Kizarvexis wrote:How is this wedge-less drone expected to catch a freighter that can accel at up to 200g? Something energetic enough to run it down ballistically from a distance is almost certainly going to have quite the signature. And the other points about sending out an impeller drone that you may or may not recover are valid. Especially, when the majority of pirates are DD or smaller. Pirates tend to be over gunned and over manned, so that cuts into room for other things like drones.
While missile impellers are set it and forget it, drones are not. I wonder if there is a cost difference between the two. Since pirates don't tend to use drones, I can't think of one off hand in textev, the cost difference between the types of impellers could be a factor.
The pirate caught by a warship, is apparently a rare event amongst the number of pirates. While the stories are almost exclusively written from the perspective of the warship, there are lot of pirates taking ships without being caught. The number of officers who have had to deal with the aftermath of the pirates that they did find, supports the theory that lots of pirates don't run into warships.
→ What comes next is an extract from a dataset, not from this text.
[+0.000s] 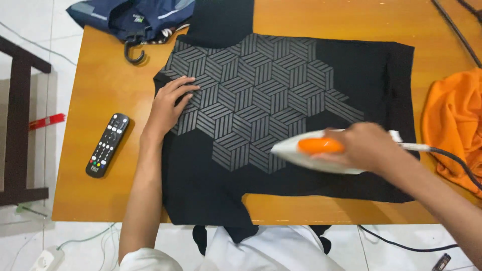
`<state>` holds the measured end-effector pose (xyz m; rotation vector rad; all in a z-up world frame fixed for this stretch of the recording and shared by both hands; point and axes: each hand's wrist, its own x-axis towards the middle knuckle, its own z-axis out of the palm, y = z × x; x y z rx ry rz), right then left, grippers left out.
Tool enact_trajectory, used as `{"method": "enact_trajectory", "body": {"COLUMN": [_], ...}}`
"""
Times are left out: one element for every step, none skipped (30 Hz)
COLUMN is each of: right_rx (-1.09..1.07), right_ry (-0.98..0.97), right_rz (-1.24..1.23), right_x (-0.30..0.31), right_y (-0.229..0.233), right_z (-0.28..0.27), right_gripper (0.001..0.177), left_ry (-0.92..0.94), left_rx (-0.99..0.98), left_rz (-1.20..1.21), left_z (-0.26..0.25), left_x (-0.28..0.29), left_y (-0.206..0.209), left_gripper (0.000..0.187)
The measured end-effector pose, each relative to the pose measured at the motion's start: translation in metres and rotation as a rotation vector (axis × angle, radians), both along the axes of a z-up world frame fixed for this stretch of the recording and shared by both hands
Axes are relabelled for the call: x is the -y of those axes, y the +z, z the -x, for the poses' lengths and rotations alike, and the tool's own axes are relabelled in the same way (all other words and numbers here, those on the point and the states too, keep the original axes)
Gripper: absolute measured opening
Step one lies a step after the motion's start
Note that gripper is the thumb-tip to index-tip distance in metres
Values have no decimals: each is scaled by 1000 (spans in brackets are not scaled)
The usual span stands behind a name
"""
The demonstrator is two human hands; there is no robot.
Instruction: Ironing a black t-shirt and then folding it on a wooden table.
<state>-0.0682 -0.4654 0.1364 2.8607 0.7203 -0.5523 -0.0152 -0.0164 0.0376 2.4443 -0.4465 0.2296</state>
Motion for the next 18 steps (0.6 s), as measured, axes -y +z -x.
{"method": "enact_trajectory", "body": {"right_rx": [5, 145, 287, 291, 226, 157, 159, 195, 232, 232, 161, 94, 98, 236, 377, 377, 299, 223], "right_ry": [-9, -89, -170, -178, -117, -49, -50, 131, 311, 315, 119, -79, -75, -190, -303, -302, -310, -315], "right_rz": [-2, -5, -7, -6, 17, 40, 42, -18, -81, -83, 23, 122, 117, 136, 150, 150, 151, 150], "right_x": [14, 29, 44, 52, 61, 68, 76, 82, 88, 94, 100, 104, 99, 95, 91, 87, 83, 79], "right_y": [-8, -15, -23, -27, -31, -34, -35, -37, -40, -42, -44, -47, -43, -38, -33, -29, -24, -20], "right_z": [-1, -1, 0, 5, 9, 13, 18, 22, 27, 24, 21, 17, 15, 15, 14, 15, 15, 15], "right_gripper": [54, 53, 58, 58, 56, 62, 62, 58, 59, 59, 58, 61, 61, 59, 58, 58, 57, 56], "left_ry": [-9, -47, -85, -93, -87, -75, -77, -75, -74, -69, -82, -96, -91, -87, -83, -82, -84, -83], "left_rx": [5, 22, 40, 44, 37, 27, 29, 27, 25, 26, 61, 98, 101, 80, 59, 59, 51, 44], "left_rz": [-2, 4, 10, 10, 8, 8, 9, 1, -8, -9, -2, 2, -2, -1, 1, 2, 1, -1], "left_z": [-3, -3, -4, -5, -6, -3, -5, -5, -5, -6, -6, -8, -8, -6, -5, -5, -5, -6], "left_x": [-3, -5, -7, -6, -6, -6, -5, -5, -6, -6, -6, -8, -9, -8, -7, -8, -8, -9], "left_y": [-3, -8, -12, -12, -12, -12, -11, -11, -11, -14, -16, -17, -15, -14, -13, -13, -14, -14], "left_gripper": [24, 25, 28, 28, 28, 27, 27, 28, 28, 28, 27, 26, 26, 27, 27, 27, 28, 28]}}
Missile launchers are mass drivers, which at a very very simple level, simply "fling" something.
Think of the sport paintball, the paintball is a wedge-less camera, the marker is now a missile launcher, and players are ships. I don't need paintballs with scram-jet propulsion to get them to hit you at long range, I just need to adjust my aim for where you are moving towards and you walk into my rounds.
The same with a wedge-less camera, I point the ship and "fire" my camera, and simply wait until it gets near you. If it's made even half decent, it'd be low detection composites to defeat most radar (think the mine ambush in Hancock), no wedge and the two combined means a warship would
probably not even realise you just threw camera's on a close approach.
Think of the "drone" I'm proposing more like... you probably have a cell phone, that has an inbuilt camera. You tape your phone with the camera sticking out to a cylinder, and then add some gyro's to give it some turning possibility. Add a small processing core, and some programming that allows it to orient your phone to aim at a specific target. Lastly add an antenna for long-range communication. Congratulations, you now have a pirate "Long Range Warship Detection Probe", for the low low cost of what, $500?
Obviously it would be slightly better constructed, but that's more or less all thats needed to check a potential prize for hammerheads, hours before you get nearby. The longest bit of construction is doing the programming for aligning your camera, and the communication protocols so the camera sends the picture (or live camera stream, like our Mars probes send back to Earth) back to the pirate ship.